Corn, Nixtamalization, and the Bound-Niacin Problem
Corn (maize) contains modest amounts of niacin — roughly 1.5 mg per 100 g of cornmeal — but almost all of it is in a chemically bound form called niacytin, in which nicotinic acid is covalently linked to peptides and polysaccharides in the grain matrix. Niacytin is not hydrolyzed by digestive enzymes and is therefore biologically inaccessible. The "niacin content" measured by laboratory assay drastically overstates what the body can actually use.
The traditional Mesoamerican solution — developed independently by Maya, Aztec, and other indigenous cultures over thousands of years — is nixtamalization:
- Soak dried corn kernels in an alkaline solution — traditionally lime water (calcium hydroxide, CaOH2) or wood ash lye, overnight or for several hours
- Rinse and grind into masa for tortillas, tamales, atole, or pozole
The alkaline treatment hydrolyzes the niacytin peptide bonds and releases bioavailable free nicotinic acid. It also improves the calcium content (the lime provides calcium), improves amino acid balance (frees up bound tryptophan), and softens the corn kernels for grinding. Cultures that consumed nixtamalized corn — the Maya, the Aztec, traditional Mexican and Central American populations — did not develop pellagra despite corn-dominated diets.
When Europeans adopted corn from the Americas in the 16th century, they took the crop but not the nixtamalization technique. Italian polenta, Spanish gachas, and eventually southern US cornmeal were all prepared without alkali treatment. The result: a thousand-year nutritional accident that caused pellagra epidemics on three continents.

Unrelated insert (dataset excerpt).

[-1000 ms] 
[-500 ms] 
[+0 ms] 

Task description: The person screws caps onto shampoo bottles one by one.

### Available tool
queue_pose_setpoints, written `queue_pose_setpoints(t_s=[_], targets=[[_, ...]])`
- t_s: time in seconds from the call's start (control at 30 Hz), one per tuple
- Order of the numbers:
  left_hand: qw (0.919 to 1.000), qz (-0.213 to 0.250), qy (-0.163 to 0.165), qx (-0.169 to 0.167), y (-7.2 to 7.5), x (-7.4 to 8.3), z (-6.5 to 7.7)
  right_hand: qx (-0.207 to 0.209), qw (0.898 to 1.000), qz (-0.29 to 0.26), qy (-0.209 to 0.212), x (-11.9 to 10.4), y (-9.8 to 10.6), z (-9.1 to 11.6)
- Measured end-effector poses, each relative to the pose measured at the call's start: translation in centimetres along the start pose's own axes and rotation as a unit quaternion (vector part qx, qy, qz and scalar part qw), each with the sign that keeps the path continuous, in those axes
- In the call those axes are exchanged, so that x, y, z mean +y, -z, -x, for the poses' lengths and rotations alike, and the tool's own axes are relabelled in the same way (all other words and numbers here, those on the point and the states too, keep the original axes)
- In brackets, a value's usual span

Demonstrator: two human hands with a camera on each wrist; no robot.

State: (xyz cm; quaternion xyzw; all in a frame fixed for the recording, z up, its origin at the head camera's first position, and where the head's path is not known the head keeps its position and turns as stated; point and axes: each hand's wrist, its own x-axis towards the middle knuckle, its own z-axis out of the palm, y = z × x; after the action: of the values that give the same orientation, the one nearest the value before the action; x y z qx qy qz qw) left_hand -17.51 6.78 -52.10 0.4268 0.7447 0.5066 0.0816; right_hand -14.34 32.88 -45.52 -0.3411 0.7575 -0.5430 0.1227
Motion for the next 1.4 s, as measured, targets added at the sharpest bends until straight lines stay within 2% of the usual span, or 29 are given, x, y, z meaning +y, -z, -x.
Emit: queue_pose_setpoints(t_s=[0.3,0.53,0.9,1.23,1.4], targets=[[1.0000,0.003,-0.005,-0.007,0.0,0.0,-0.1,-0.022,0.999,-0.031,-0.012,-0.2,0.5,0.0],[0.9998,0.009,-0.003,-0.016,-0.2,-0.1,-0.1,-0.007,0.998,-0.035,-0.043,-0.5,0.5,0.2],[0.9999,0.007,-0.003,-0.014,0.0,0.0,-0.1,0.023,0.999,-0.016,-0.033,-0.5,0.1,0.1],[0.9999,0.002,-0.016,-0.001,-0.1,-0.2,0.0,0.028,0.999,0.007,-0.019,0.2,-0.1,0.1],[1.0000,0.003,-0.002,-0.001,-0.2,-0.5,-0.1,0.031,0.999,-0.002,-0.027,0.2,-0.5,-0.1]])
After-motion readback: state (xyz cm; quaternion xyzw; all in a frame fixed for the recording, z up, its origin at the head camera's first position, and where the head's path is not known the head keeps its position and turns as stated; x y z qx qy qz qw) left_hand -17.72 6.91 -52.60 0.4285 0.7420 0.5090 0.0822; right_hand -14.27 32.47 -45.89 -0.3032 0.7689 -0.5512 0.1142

The lesson generalizes: traditional food preparation methods often carry crucial nutritional information that pure ingredient analysis misses. The chemistry of niacytin hydrolysis was not understood until the 1940s, but the Maya solved the problem empirically by 1500 BCE.

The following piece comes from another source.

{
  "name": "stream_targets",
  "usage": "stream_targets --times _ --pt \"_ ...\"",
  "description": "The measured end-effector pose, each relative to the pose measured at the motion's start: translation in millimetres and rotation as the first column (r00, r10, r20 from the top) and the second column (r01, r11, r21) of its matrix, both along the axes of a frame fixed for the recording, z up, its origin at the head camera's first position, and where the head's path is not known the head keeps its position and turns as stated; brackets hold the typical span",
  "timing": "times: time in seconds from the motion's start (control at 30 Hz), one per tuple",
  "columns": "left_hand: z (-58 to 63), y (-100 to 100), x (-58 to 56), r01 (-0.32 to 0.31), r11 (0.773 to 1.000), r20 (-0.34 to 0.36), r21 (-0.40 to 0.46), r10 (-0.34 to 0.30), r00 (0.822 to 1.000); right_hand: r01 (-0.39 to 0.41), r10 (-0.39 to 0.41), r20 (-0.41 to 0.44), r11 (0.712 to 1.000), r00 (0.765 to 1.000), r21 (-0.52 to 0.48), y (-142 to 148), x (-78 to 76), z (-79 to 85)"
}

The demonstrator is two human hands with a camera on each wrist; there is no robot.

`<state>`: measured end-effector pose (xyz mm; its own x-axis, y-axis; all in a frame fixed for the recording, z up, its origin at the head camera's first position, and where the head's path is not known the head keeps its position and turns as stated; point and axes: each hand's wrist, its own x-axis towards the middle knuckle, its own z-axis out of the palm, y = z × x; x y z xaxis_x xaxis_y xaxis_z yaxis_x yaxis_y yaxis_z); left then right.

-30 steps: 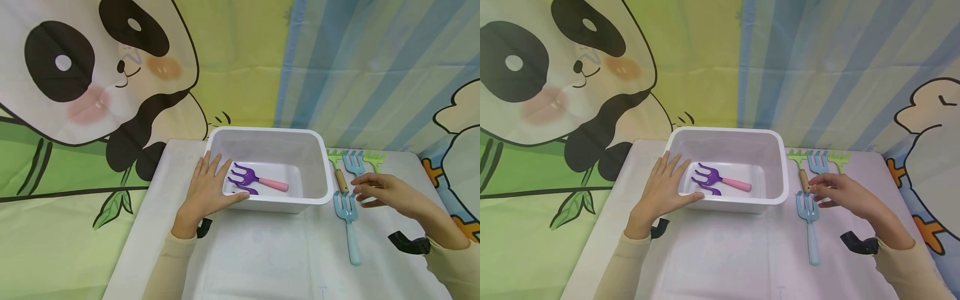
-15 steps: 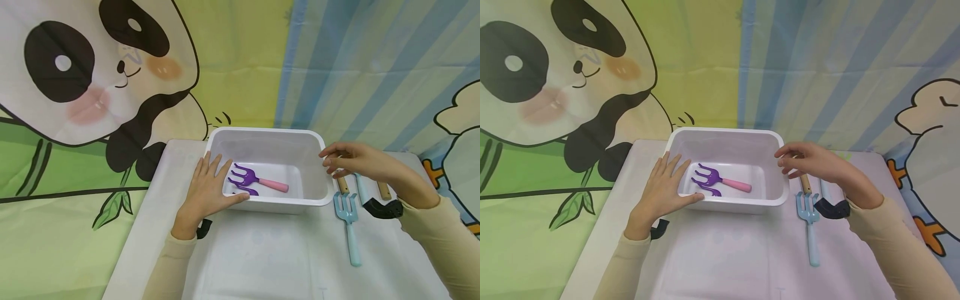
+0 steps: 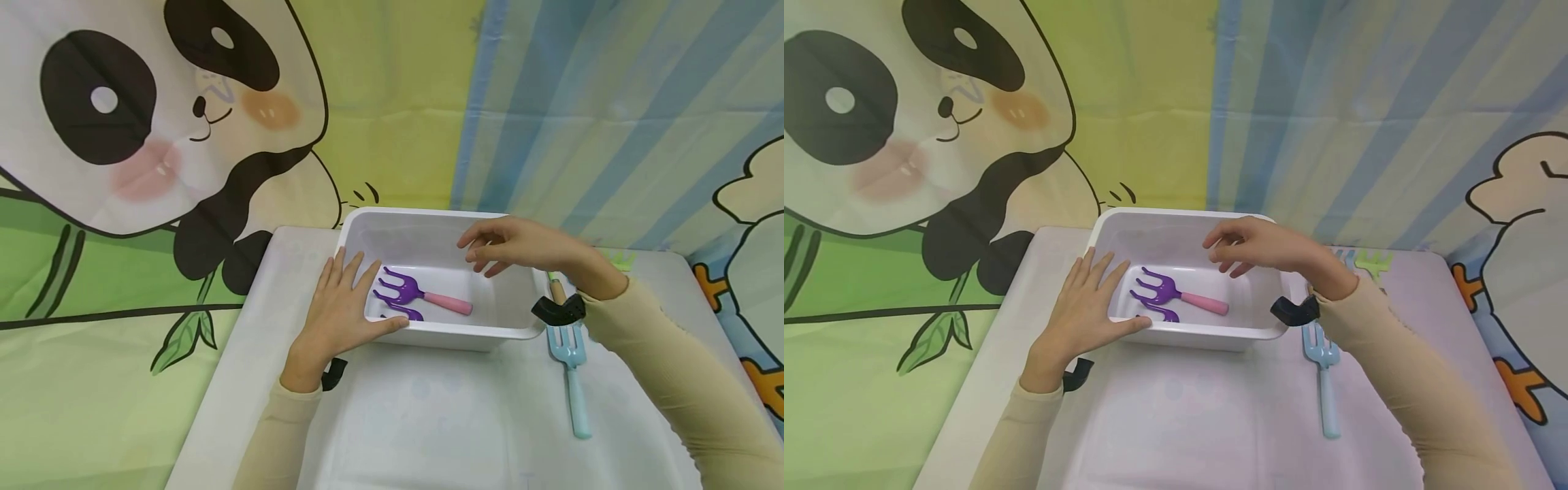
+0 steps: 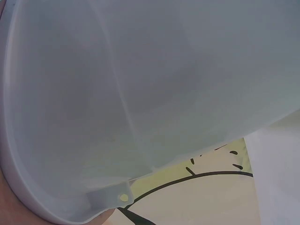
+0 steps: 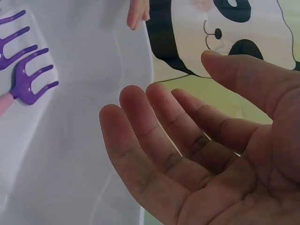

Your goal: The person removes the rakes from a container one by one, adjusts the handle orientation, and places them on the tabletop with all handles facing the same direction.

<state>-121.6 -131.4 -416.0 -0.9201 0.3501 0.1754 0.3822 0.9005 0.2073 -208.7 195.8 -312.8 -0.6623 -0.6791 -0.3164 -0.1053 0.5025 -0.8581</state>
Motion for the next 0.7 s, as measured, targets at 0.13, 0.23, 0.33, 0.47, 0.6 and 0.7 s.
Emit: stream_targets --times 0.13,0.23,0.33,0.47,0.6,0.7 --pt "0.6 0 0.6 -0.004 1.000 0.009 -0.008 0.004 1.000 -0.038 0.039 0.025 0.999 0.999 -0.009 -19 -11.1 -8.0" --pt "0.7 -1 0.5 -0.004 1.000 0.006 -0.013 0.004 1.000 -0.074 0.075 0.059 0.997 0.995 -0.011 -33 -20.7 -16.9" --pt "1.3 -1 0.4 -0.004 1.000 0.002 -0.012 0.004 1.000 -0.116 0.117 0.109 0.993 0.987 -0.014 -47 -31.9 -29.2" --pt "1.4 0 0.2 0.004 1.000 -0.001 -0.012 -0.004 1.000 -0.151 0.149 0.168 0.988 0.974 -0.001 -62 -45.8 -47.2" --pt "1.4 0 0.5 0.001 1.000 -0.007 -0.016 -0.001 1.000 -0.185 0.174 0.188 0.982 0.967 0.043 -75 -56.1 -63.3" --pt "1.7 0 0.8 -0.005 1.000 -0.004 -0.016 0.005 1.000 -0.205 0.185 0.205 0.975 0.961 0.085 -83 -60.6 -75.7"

Joseph Goldberger's Epidemiologic Detective Work
Joseph Goldberger was a Hungarian-born physician working at the US Public Health Service when he was assigned in 1914 to investigate the southern pellagra epidemic. The dominant medical hypothesis was that pellagra was an infectious disease — spread by mold contamination of corn (the "Zeist theory") or by an unknown insect vector. Goldberger's epidemiologic observations rapidly demolished both hypotheses:
- Goldberger's institutional observations. In orphanages, mental hospitals, and prisons where pellagra raged among inmates, the staff who worked in the same buildings and breathed the same air did not get pellagra — but they ate from different kitchens. The staff diets included fresh meat, milk, and eggs. The inmate diets were primarily cornmeal and salt pork.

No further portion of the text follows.